Я уже начинал бодро чувствовать себя во главе арьергарда (естественно, слишком самонадеянно), который не то чтобы потерял из виду, но вовсе никогда и не видел своего авангарда, — сейчас (усилиями Пети) где-то невидимо врезавшегося в передовые части неприятеля.
Встреча с Петром, как я уже догадывался, будет иметь не только ретроспективно повествовательный характер, но также и характер сводки последних событий. И я, конечно, надеялся удлинить их перечень самостоятельной разведкой боем.
Было ли мне не по себе при этом?
Думаю, что если и было, то не слишком, так как я имел некоторое основание для дерзновенного своего там появления. Основанием этим была Оленька Фонарева, которая четыре лета назад — на вершине последнего пика приступа междусемейной дружбы — оказалась у меня в небольшом долгу, на возвращении коего я до сих пор не настаивал, но сейчас был в полной решимости себе сполна возместить.
Оленька. Богомол похож на сложносоставной механизм, части которого двигаются независимо друг от друга. Обнаружить это насекомое можно, если внимательно прокрасться вдоль забора, увитого толстым ковром плюща и дикого винограда. Когда разглядываешь богомола, не сразу удается понять, какие веточки являются его частями, а какие нет…
За забором уже две недели живет девочка, родители которой, приятельствуя с моими, наняли две комнаты в соседнем коттедже. Она на целый год старше меня и уже осенью станет первокурсницей местного филфака. Иногда она приходит ко мне, и мы вместе идем на пляж или качаемся в гамаке — или (о, ужас!) мучаемся шахматами.
Шахматами мне с ней заниматься не особенно интересно, потому что я всегда выигрываю. За белых Оленька упорно разыгрывает безнадежную атаку Муцио (которой я же ее на свою голову и научил, разумеется, предупредив, что это острое, но предельно рискованное начало). Играя же черными — как ни подсказывай — она никак не может умудрить контру против одного из моих самопальных продолжений гамбита Бенко. Книжка Ботвинника, которую я дал прочесть ей для победы (или ничьей — что в ее случае та же победа), не помогает уже неделю.
Просто так валандаться в гамаке скучно. Но нескучно, когда кто-нибудь из нас читает вслух Конандойля, Мериме или Шварца.
Мы лежим валетом, провисая легко, как тяжелые рыбы, в ячейках.
Гамак подвешен в саду между абрикосовым деревом, невкусного сорта, и вишней-шпанкой. Иногда плоды падают на нас. Доставая из-за пазухи увесисто запавший за воротник, цвета остывшего солнца абрикос, до мурашек приятно провести по ложбинке ключицы, по шее тугой бархатистой, напитанной солнцем кожицей.
Сочная шпанка, падая то на одного, то на другого, оставляет на коже звездчатые капли сока.
Мы подсчитываем урон: 3:1 в ее пользу.
Рассеянно внимая Мериме, она надкусывает абрикос, неполно накрывая плод припухлыми губами, — и ее близорукие каштановые глаза, застыв в воображении, вызванном рассказом, чуть мутнеют.
Я — в шортах, мое бедро касается ее смуглой икры, и мне становится страшно.

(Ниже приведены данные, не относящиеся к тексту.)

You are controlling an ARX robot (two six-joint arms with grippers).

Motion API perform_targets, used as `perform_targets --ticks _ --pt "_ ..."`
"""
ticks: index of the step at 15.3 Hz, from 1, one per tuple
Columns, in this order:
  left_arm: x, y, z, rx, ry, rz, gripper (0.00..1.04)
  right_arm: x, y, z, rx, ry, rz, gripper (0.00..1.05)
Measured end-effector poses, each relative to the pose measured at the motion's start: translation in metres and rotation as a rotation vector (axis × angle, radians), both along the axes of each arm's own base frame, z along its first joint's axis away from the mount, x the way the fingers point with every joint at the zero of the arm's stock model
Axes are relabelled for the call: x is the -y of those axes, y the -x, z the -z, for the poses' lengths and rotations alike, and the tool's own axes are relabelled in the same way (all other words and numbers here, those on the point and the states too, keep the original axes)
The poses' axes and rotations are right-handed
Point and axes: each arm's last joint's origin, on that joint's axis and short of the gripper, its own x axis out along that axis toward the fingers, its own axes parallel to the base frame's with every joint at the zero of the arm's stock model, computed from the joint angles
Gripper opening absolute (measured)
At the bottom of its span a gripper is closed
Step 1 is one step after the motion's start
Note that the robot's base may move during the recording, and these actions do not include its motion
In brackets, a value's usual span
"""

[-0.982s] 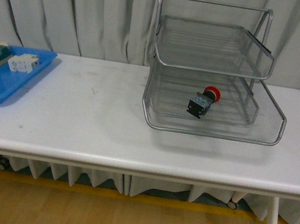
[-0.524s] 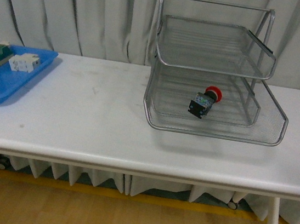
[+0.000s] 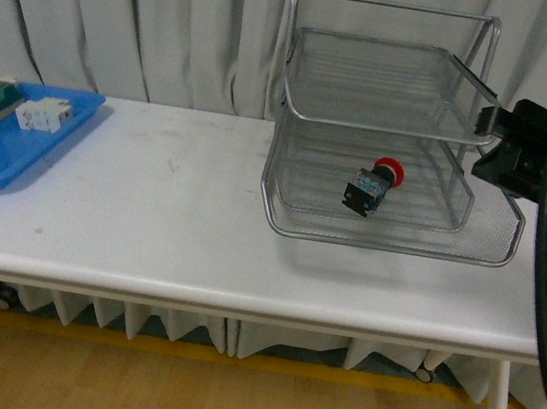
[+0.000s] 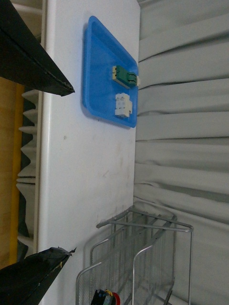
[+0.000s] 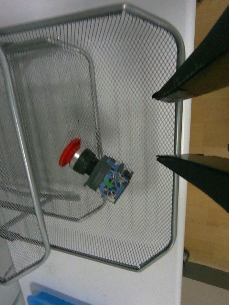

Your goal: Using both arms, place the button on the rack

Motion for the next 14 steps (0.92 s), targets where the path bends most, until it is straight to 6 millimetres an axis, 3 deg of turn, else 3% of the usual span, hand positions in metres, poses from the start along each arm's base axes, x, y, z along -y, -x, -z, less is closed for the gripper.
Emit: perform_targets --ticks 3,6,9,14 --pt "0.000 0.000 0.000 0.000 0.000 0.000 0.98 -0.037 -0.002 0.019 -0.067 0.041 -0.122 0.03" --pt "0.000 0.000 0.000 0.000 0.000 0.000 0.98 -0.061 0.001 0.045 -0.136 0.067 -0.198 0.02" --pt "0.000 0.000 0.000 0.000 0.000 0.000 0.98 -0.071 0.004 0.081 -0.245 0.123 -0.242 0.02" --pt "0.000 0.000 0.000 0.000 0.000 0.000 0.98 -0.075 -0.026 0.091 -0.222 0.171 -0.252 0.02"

Я стараюсь вновь углубиться в чтение.
На загородном пляже мы избегаем загара, так как дальше чернеть уже некуда: в майках играем в волейбол или уплываем далеко-далеко, щедрой дугой огибая пирс.
Плавает она блестяще, в море мне интересно с ней. Наперегонки выгребая до Ленивых камней, мы часами вертимся там — вдоволь ныряя с маской, вылезая прогреться на верхотуру. До берега метров семьсот, сюда почти никто никогда не заплывает. Разве что ранним утром у камней можно застать спасательную шлюпку — с двумя-тремя пацанами, удящими бычков.
Чуть в стороне невероятного размаха крыльев чайка, изредка шевелясь, чтобы уловить уточнившееся направление бриза, плавно срезает пласт покачивающегося во взгляде неба.
У подножья камни покрыты лохмами тонких водорослей, скользкими настолько, что наверх можно забраться только вместе с набегающей горкой волны.
В детстве у этих камней отец учил меня хорошо нырять. Чтобы я не боялся глубины, когда внезапно темнеет и давление водяного столба больно вбивается в барабанные перепонки, он брал меня за руку и утягивал на самое дно. Там, придержав для привычки, отпускал. Яростно взмывая, я выбирался к поверхности, и всплытие, на которое у меня едва хватало дыхания, было мучительно долгим, как рождение…
Однажды отец оставил меня на камнях, а сам уплыл, казалось, за самый горизонт, который с камней, с зоркого возвышения, был раза в два дальше, чем с берега (и обратно: при погружении горизонт, который суть периметр окоема, стремящегося к точке, схлопывается над головой).